* [Information provided]:
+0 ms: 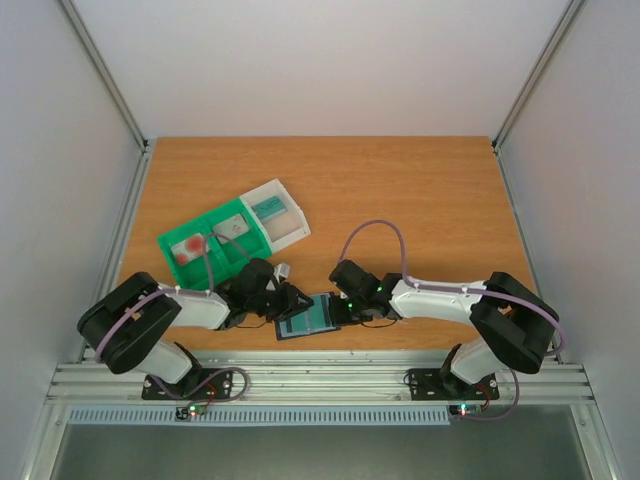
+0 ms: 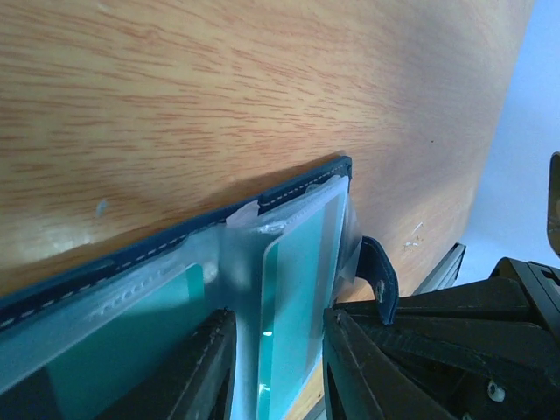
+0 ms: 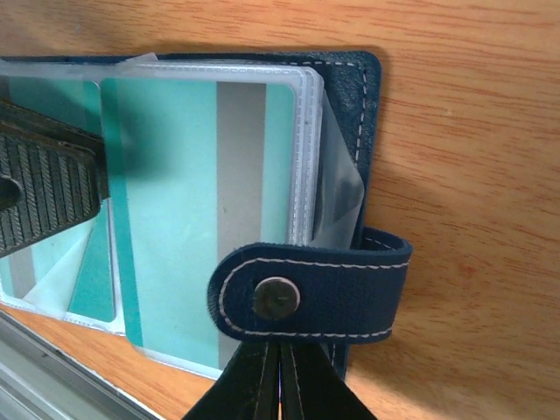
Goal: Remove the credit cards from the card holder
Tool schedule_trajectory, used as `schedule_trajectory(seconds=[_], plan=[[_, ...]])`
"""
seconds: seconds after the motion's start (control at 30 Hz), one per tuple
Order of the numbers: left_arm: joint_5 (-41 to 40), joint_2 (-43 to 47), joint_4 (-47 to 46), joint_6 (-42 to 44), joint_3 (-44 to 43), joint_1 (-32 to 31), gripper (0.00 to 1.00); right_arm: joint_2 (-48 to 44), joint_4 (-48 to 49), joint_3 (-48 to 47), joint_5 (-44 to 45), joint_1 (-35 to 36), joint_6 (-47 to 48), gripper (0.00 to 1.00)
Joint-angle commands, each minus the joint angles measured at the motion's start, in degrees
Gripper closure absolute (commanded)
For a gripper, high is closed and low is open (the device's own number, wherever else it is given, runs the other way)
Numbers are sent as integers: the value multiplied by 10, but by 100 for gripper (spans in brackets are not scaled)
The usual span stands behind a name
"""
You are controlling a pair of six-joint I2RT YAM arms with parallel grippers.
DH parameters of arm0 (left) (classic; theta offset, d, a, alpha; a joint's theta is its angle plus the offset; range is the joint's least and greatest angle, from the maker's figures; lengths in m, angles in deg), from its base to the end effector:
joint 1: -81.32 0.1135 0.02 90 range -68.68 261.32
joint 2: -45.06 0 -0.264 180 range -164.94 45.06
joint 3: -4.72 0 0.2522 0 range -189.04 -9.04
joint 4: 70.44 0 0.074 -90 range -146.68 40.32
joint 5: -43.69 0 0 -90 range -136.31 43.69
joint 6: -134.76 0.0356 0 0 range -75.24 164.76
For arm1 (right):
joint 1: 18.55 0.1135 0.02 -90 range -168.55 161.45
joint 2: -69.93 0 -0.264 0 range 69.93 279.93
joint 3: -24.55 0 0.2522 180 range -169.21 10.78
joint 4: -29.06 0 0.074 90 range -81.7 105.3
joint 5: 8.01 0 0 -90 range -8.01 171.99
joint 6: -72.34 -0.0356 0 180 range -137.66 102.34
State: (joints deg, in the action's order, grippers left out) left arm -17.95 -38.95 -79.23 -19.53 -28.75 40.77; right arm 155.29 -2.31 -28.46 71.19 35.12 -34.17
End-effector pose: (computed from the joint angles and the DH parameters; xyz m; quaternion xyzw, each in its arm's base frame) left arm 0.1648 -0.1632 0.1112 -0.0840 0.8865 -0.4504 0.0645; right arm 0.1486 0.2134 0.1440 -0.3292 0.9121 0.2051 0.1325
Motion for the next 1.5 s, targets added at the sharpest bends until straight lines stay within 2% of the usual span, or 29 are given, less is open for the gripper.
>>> schedule_trajectory(seconds=[0.0, 0.13, 0.3, 0.33, 0.6, 1.13, 1.47], plan=[[5, -25, -83, -12, 12, -5, 73, 13, 0, -2, 8, 0, -8, 98], [-2, -22, -103, -23, 22, -5, 81, 14, 0, 3, 11, 0, -10, 99], [-5, -16, -100, -21, 23, -5, 98, 15, -3, 7, 17, 0, -10, 99], [-5, -17, -101, -21, 23, -4, 99, 14, -2, 8, 17, 0, -10, 99], [-2, -6, -107, -17, 27, -4, 100, 5, 0, 17, 22, 0, -15, 99], [-32, 78, 22, 15, 29, -4, 100, 9, 4, 16, 18, 0, -12, 99], [-30, 83, 53, 26, 21, -5, 99, -7, -1, 11, 9, 0, -14, 98]])
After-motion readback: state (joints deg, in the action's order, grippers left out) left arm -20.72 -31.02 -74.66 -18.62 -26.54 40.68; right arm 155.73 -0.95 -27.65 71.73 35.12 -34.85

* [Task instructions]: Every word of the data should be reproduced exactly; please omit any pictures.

* [Your response]:
+0 ms: 
+0 ms: 
+0 ms: 
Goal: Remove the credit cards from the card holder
Tool schedule_trajectory, used as `schedule_trajectory(seconds=[_], plan=[[_, ...]])`
"""
seconds: seconds after the motion's start (control at 30 Hz), one per tuple
Order of the numbers: left_arm: joint_5 (-41 to 40), joint_2 (-43 to 47), joint_4 (-47 to 46), joint_6 (-42 to 44), joint_3 (-44 to 43), joint_1 (-32 to 31), gripper (0.00 to 1.00); right_arm: joint_2 (-48 to 44), joint_4 (-48 to 49), joint_3 (-48 to 47), joint_5 (-44 to 45), joint_1 (-35 to 36), joint_6 (-47 to 48), gripper (0.00 to 1.00)
Joint-angle commands, each minus the joint angles measured at the motion's start, in degrees
Gripper closure absolute (commanded)
For a gripper, high is closed and low is open (the device's own number, wherever else it is given, runs the other way)
Numbers are sent as integers: the value multiplied by 10, but by 100 for gripper (spans in brackets are not scaled)
The usual span stands behind a name
"""
You are controlling a pair of six-joint I2RT YAM arms with parallel grippers.
DH parameters of arm0 (left) (classic; theta offset, d, a, alpha; a joint's theta is its angle plus the offset; range is the joint's least and greatest angle, from the maker's figures; lengths in m, angles in deg), from its base to the end effector:
joint 1: -81.32 0.1135 0.02 90 range -68.68 261.32
joint 2: -45.06 0 -0.264 180 range -164.94 45.06
joint 3: -4.72 0 0.2522 0 range -189.04 -9.04
joint 4: 70.44 0 0.074 -90 range -146.68 40.32
joint 5: -43.69 0 0 -90 range -136.31 43.69
joint 6: -134.76 0.0356 0 0 range -75.24 164.76
For arm1 (right):
joint 1: 18.55 0.1135 0.02 -90 range -168.55 161.45
joint 2: -69.93 0 -0.264 0 range 69.93 279.93
joint 3: -24.55 0 0.2522 180 range -169.21 10.78
joint 4: -29.06 0 0.074 90 range -81.7 105.3
joint 5: 8.01 0 0 -90 range -8.01 171.99
joint 6: -72.34 -0.0356 0 180 range -137.66 102.34
State: (joints deg, in the action's order, grippers left out) left arm -17.95 -38.95 -79.23 -19.53 -28.75 40.77; right arm 155.29 -2.31 -28.46 71.19 35.12 -34.17
End-effector pose: (computed from the joint angles and the DH parameters; xyz m; quaternion xyzw, each in its arm's base frame) left arm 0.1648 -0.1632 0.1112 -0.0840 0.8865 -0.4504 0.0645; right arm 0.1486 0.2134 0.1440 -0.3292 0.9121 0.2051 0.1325
Motion for the next 1.5 s, targets added at the sharpest bends until straight lines stay within 2% of the usual span, or 29 are given, less is open for the gripper.
>>> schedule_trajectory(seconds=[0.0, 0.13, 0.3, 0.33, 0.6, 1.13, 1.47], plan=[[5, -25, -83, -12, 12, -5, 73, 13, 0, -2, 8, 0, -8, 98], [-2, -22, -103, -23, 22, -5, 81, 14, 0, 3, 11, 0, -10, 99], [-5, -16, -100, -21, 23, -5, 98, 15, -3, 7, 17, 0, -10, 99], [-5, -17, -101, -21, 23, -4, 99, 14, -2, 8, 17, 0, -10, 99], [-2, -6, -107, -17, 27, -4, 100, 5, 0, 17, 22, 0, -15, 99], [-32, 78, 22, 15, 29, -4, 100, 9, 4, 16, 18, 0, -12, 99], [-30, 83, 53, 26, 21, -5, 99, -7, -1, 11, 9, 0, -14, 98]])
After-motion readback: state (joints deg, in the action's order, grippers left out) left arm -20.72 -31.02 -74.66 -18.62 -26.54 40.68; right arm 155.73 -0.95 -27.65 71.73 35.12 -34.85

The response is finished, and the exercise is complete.